An der SRF-Dokufiction-Reihe «Die Schweizer» wurde kritisiert, dass sie sich zu sehr auf einzelne Personen konzentriert. In der zweiten Folge stehen nun immerhin zwei Figuren im Zentrum: Der Zürcher Politiker und Feldherr Hans Waldmann sowie der Eremit Niklaus von der Flüe. Der Kontrast zwischen diesen beiden sehr unterschiedlichen Figuren wird der Komplexität der historischen Begebenheiten besser gerecht, sagt der Historiker Lucas Burkart von der Universität Basel.
Die grossen Kontraste in der alten Eidgenossenschaft
«Durch die beiden Figuren wird ein Spektrum aufgemacht, das die Heterogenität dieser alten Eidgenossenschaft deutlich macht», sagt Burkart. So zeigen die beiden unterschiedlichen Lebensläufe beispielsweise den grossen Kontrast zwischen der städtischen und der ländlichen Bevölkerung dieser Zeit. Ausserdem betone der Film durch diese Figurenwahl die grosse Bedeutung der Religion für spätmittelalterliche Gesellschaften.

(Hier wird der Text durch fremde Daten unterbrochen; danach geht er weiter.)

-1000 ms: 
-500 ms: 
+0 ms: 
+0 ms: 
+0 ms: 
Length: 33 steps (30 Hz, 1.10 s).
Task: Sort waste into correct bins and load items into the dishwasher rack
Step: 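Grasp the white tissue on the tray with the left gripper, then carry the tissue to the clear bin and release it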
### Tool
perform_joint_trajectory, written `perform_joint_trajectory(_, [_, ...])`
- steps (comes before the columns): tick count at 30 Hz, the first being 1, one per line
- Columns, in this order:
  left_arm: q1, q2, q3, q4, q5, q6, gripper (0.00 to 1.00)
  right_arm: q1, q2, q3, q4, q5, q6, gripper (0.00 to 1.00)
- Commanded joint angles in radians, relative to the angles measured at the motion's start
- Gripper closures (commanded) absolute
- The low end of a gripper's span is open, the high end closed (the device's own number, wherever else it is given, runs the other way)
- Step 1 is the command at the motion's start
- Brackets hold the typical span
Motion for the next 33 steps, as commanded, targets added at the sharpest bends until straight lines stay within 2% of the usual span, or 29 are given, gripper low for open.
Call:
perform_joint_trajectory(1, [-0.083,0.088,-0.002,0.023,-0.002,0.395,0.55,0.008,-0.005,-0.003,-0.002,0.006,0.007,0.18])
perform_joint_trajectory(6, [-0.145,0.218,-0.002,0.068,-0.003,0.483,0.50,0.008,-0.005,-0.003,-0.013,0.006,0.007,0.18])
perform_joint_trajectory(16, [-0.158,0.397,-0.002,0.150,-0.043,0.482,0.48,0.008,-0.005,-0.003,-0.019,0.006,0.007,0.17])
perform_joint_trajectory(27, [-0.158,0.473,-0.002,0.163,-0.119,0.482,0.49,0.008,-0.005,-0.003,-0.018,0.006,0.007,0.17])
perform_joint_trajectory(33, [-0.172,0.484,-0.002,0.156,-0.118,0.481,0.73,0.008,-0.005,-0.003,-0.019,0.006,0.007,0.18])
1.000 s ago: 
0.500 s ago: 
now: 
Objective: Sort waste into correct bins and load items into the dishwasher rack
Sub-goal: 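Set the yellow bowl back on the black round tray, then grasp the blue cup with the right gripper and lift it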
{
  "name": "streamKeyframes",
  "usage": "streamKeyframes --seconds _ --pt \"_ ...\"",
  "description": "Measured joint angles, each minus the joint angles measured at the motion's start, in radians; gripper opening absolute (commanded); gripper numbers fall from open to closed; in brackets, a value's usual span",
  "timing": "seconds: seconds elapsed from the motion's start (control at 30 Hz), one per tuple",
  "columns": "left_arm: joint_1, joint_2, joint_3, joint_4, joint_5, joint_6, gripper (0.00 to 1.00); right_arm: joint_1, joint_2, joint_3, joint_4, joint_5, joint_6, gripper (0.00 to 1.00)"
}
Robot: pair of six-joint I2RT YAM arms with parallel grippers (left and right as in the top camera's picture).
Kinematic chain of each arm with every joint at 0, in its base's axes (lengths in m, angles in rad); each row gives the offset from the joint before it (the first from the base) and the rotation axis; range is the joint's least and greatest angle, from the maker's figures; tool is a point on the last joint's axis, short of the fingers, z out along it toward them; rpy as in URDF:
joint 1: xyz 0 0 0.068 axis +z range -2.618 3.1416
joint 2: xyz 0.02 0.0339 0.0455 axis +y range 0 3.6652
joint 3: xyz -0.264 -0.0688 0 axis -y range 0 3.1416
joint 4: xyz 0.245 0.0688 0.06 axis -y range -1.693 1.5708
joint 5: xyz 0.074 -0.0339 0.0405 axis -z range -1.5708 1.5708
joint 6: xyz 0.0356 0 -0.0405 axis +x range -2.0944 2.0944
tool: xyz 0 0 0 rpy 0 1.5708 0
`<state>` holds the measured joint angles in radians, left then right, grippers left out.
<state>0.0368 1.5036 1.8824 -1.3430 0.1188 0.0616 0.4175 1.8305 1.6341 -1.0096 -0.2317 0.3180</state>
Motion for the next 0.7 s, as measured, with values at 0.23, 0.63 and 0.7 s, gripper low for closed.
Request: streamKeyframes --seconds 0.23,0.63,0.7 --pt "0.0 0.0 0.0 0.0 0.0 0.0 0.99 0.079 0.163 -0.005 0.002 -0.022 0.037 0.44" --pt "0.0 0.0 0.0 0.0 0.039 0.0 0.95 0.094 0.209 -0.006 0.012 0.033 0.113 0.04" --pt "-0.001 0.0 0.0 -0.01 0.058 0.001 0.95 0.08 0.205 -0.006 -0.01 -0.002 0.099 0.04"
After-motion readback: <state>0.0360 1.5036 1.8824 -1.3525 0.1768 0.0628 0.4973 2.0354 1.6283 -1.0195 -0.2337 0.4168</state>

Kritischer beurteilt Burkart die These, dass die Ereignisse um Waldmann und von der Flüe den Kern der Schweizer Neutralität bilden würden: «Es ist auf alle Fälle nicht ganz falsch, aber es ist auch eine problematische Formulierung», sagt der Historiker.
Zwischen dem Stanser Verkommnis 1481 und der bewaffneten Neutralität des modernen Schweizer Bundesstaates gebe es keine direkte Verbindung, der Weg zur modernen Neutralität sei sehr viel verschlungener und komplexer.
Konstruierte Darstellung der Schweiz
Auch sonst macht Burkart in der zweiten Folge von «Die Schweizer» einige Darstellungsprobleme aus. So vermittle der Film das Bild einer nach innen geschlossenen Schweiz mit einem klar umrissenen Aussen. Diese Darstellung der Schweiz als Kern einer späteren, nationalstaatlichen Einheit sei konstruiert. Auch habe man im 15. Jahrhundert die Akteure ausserhalb der Eidgenossenschaft nicht als grossraumpolitische Gesamtheit wahrgenommen, sondern vielmehr als vielfältiges Beziehungsgeflecht verschiedener Akteure.
Diese Sichtweise gleiche dem Geschichtsbild des 19. Jahrhunderts: Der Fokus liegt auf zentralen politischen und verfassungsgeschichtlichen Ereignissen. Dadurch würden andere Perspektiven ausgelassen, sagt Burkart: Sozial- oder wirtschaftsgeschichtliche Sichtweisen, aber auch eine Geschlechterperspektive würden so ausgeblendet. Dass unser heutiges Geschichtsbild stark geprägt sei von Bildern historischer Darstellungen aus dem 19. Jahrhundert, werde im Film nicht reflektiert.
Debatte über Fachkreise hinaus
Dennoch hält Burkart «Die Schweizer» für einen begrüssenswerten Beitrag zur Auseinandersetzung mit der Schweizer Geschichte: «Positiv ist ganz bestimmt die Tatsache der Produktion, weil sie der Geschichtswissenschaft ein Plattform bietet für eine über den fachinternen Diskurs hinausreichende Debatte.» Das daraus resultierende gesellschaftliche Interesse an Geschichte und die Kontroversen begrüsse er als Historiker, sagt Burkart.